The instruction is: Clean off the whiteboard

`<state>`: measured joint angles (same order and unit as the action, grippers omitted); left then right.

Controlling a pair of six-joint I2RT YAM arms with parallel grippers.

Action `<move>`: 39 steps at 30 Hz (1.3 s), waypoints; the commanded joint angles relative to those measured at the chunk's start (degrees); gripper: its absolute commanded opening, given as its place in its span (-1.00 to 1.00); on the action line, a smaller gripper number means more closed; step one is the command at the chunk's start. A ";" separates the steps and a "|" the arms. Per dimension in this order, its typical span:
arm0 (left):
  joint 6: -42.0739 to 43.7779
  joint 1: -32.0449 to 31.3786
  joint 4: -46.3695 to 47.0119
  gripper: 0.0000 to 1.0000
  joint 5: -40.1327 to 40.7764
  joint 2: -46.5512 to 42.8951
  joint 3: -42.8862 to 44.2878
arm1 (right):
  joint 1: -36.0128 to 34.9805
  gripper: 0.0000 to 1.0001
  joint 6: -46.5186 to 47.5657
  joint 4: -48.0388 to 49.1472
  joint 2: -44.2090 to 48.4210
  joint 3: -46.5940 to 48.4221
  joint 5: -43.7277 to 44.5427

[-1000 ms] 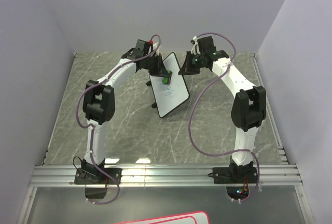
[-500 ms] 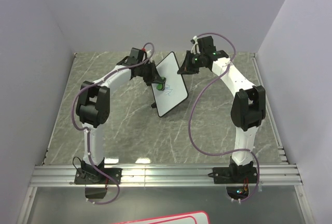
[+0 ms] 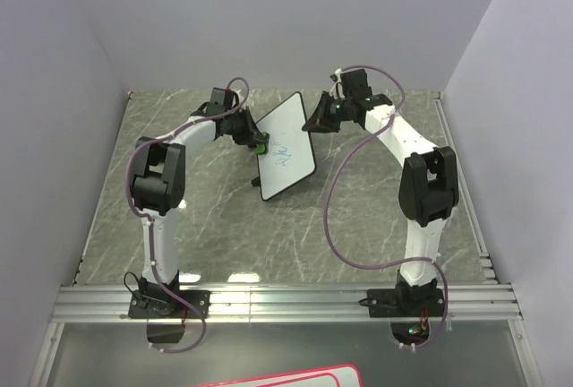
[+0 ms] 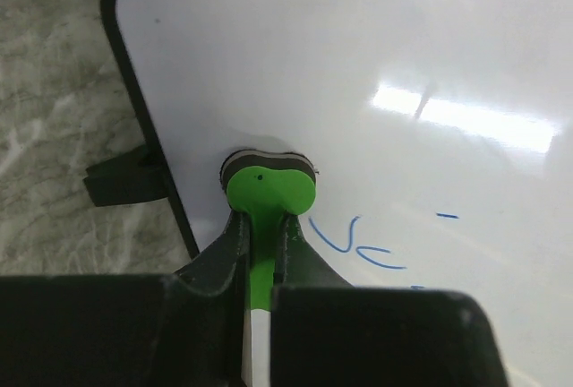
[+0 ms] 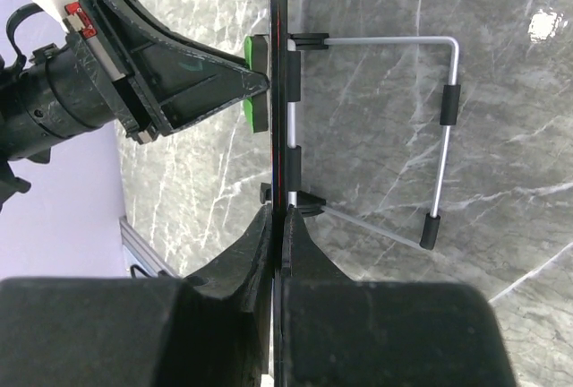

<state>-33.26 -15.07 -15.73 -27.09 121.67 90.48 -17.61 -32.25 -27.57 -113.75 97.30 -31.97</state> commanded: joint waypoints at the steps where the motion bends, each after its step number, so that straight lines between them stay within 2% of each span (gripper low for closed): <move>1: -0.93 -4.44 3.60 -0.99 -4.45 -0.46 3.30 | -2.78 -1.00 -1.94 -1.70 -0.94 1.67 -5.30; 3: -2.51 -6.28 4.21 -0.99 -5.16 -2.21 2.87 | -2.87 -1.00 -2.55 -1.87 -1.20 2.28 -4.60; 4: -6.00 -6.81 8.04 -0.99 -8.12 -3.01 1.73 | -2.87 -1.00 -2.82 -2.13 -1.73 2.98 -4.34; 7: -9.63 -8.04 11.77 -0.99 -9.99 -5.03 -1.00 | -2.87 -1.00 -3.96 -2.14 -2.78 3.69 -4.25; 14: -10.87 -7.87 14.23 -0.99 -9.65 -4.16 -3.46 | -2.96 -1.00 -5.98 -0.11 -2.26 1.14 -4.95; 21: -11.48 -2.26 13.01 -0.99 -7.02 2.42 -0.05 | -2.96 -1.00 -5.37 -0.29 -1.38 -0.44 -4.95; 27: -9.37 -0.75 8.52 -0.99 -3.76 5.25 1.99 | -2.87 -1.00 -4.93 -0.82 -1.21 -0.26 -4.68; 32: -7.53 -1.54 7.64 -0.99 -2.97 3.41 0.05 | -2.87 -1.00 -5.19 -0.55 -1.29 0.17 -4.51; 39: -6.21 -8.29 3.07 -0.99 -3.50 -1.07 3.65 | -2.87 -1.00 -7.30 0.15 -1.56 -0.44 -2.84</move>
<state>-41.25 -16.03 -6.55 -29.04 123.35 92.60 -17.61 -36.49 -28.08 -114.78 97.91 -32.14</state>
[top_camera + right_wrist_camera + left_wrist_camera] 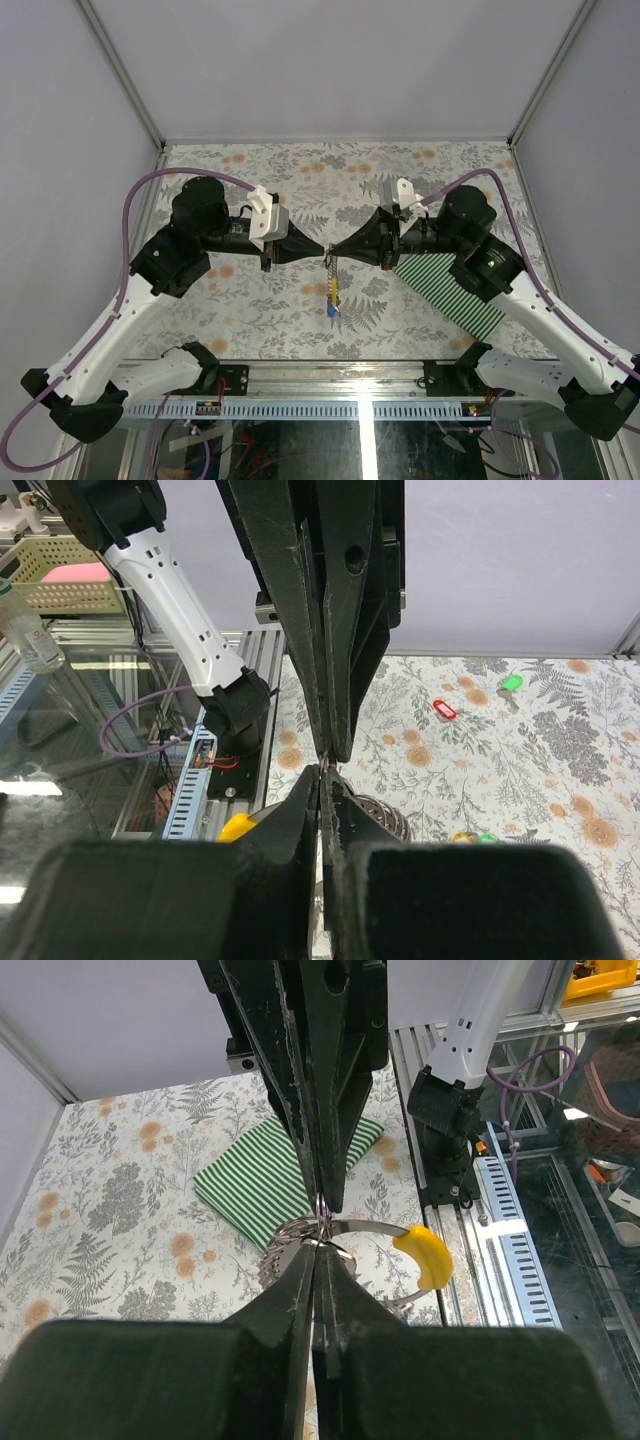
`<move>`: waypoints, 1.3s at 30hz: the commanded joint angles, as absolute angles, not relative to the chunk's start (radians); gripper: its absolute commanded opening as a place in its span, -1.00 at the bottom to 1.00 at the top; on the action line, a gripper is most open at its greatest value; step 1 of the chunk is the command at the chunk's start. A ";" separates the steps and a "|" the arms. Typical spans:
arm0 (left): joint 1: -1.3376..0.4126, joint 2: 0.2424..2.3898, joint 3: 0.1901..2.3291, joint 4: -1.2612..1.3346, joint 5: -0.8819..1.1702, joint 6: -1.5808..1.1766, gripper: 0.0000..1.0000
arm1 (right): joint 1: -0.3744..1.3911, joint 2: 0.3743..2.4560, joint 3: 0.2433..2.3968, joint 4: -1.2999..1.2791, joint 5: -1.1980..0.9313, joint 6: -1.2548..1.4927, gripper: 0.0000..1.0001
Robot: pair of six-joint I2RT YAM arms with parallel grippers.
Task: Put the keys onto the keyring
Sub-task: Insert the key onto the keyring.
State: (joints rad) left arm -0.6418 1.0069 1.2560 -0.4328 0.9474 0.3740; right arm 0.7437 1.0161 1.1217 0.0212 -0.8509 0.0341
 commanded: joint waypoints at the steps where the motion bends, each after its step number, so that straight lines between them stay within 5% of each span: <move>1: -0.649 1.000 1.245 -0.356 0.960 0.358 -1.00 | 0.748 0.970 1.123 0.142 -0.850 0.062 -1.00; 25: -0.649 0.943 1.102 -0.120 0.970 0.172 -0.98 | 0.747 0.887 0.978 0.505 -0.685 0.228 -1.00; 34: -0.649 0.854 1.006 0.111 0.929 0.061 -0.56 | 0.747 0.890 0.940 0.587 -0.728 0.242 -1.00; 39: -0.649 0.794 0.916 0.330 0.821 -0.076 -0.49 | 0.748 0.906 0.938 0.621 -0.769 0.263 -1.00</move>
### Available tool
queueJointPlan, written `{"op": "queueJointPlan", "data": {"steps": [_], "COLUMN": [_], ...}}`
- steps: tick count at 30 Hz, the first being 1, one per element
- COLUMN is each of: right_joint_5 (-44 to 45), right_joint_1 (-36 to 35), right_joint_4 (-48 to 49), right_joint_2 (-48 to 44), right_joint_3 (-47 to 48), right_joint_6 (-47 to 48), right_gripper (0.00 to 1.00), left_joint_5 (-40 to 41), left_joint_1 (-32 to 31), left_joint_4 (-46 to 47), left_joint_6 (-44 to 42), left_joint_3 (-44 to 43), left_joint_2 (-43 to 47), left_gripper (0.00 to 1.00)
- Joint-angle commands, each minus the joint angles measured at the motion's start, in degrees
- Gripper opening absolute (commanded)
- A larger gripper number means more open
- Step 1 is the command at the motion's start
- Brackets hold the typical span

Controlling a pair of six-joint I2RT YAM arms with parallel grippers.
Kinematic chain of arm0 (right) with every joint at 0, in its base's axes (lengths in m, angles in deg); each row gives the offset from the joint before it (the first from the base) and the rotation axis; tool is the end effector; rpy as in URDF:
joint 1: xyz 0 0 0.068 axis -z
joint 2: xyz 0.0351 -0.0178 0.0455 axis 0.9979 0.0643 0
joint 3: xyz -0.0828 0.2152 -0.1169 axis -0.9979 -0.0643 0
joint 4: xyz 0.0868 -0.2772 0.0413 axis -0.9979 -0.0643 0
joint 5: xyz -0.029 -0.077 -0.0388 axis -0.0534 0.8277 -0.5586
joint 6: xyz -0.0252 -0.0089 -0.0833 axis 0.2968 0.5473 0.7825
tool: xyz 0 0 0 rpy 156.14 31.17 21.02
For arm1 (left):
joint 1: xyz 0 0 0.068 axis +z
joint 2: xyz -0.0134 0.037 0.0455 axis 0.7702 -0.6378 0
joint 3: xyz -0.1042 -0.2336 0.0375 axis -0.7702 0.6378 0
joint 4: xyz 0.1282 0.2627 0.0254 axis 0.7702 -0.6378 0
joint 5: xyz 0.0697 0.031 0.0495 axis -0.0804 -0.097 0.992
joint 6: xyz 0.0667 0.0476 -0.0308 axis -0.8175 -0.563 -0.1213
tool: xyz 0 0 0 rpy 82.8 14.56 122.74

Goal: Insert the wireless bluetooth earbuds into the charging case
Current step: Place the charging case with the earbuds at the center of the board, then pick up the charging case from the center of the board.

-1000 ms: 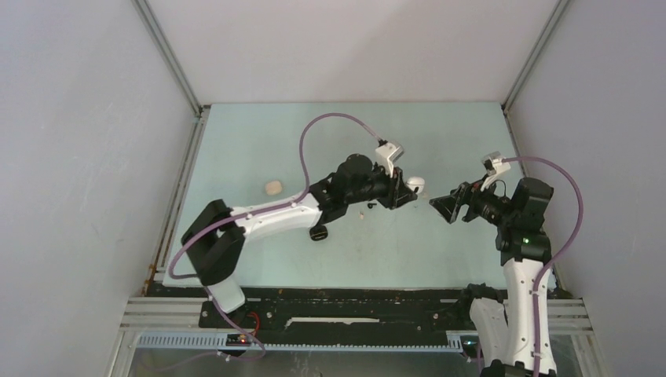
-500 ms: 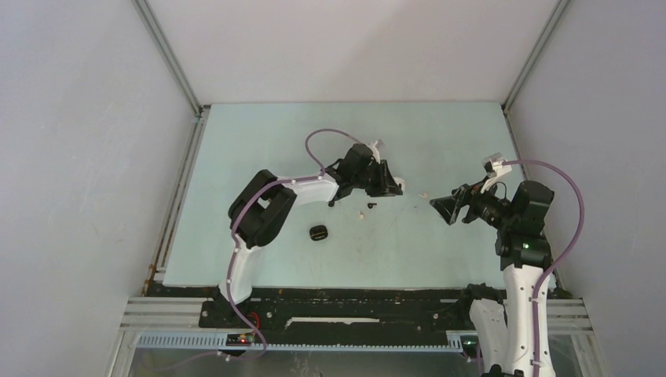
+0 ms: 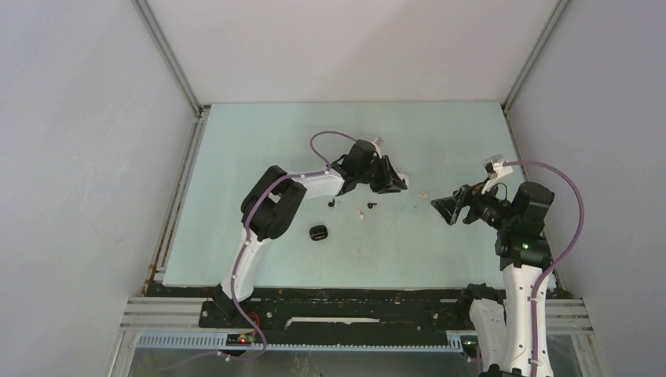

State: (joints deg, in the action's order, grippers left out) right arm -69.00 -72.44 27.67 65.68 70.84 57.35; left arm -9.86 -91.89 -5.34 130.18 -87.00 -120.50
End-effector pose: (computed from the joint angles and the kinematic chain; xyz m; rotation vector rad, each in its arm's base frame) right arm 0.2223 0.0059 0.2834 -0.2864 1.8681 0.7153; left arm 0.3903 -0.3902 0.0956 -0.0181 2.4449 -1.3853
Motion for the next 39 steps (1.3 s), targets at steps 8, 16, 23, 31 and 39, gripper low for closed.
{"op": "queueJointPlan", "data": {"steps": [8, 16, 23, 31, 39], "right_joint_5": [0.35, 0.58, 0.19, 0.15, 0.21], "right_joint_1": [0.90, 0.90, 0.55, -0.39, -1.72], "right_joint_4": [2.19, 2.73, 2.93, 3.07, 2.78], "right_joint_2": [-0.53, -0.30, 0.01, -0.23, -1.75], "right_joint_3": [-0.46, -0.64, -0.64, -0.68, -0.64], "right_joint_6": [0.27, -0.16, -0.42, -0.46, 0.48], "right_gripper": [0.84, 0.85, 0.85, 0.85, 0.85], "left_joint_5": [-1.95, -0.42, -0.01, 1.08, 2.21], "left_joint_1": [1.32, 1.67, 2.15, 3.77, 7.15], "left_joint_4": [-2.72, -8.46, -15.03, -21.08, -35.67], "left_joint_6": [3.27, -0.55, -4.44, -8.35, -24.18], "left_joint_3": [-2.58, -0.68, -0.24, 5.19, 8.65], "left_joint_2": [-3.30, -1.64, -0.77, 5.54, 20.43], "left_gripper": [0.16, 0.32, 0.47, 0.56, 0.56]}}
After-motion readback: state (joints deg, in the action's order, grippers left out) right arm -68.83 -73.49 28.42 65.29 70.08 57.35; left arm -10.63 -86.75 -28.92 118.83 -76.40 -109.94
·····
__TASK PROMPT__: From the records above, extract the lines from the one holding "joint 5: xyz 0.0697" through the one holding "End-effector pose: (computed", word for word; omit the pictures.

__TASK SOLUTION__:
joint 5: xyz 0.0697 0.031 0.0495 axis -0.0804 -0.097 0.992
joint 6: xyz 0.0667 0.0476 -0.0308 axis -0.8175 -0.563 -0.1213
tool: xyz 0 0 0 rpy 82.8 14.56 122.74

Goal: Insert the wireless bluetooth earbuds into the charging case
Current step: Place the charging case with the earbuds at the center of the board, then pick up the charging case from the center of the board.

-1000 ms: 
-500 ms: 
+0 ms: 

State: (joints deg, in the action's order, grippers left out) right arm -69.00 -72.44 27.67 65.68 70.84 57.35; left arm -9.86 -91.89 -5.34 130.18 -87.00 -120.50
End-effector pose: (computed from the joint angles and the kinematic chain; xyz m; rotation vector rad, each in its arm's base frame) right arm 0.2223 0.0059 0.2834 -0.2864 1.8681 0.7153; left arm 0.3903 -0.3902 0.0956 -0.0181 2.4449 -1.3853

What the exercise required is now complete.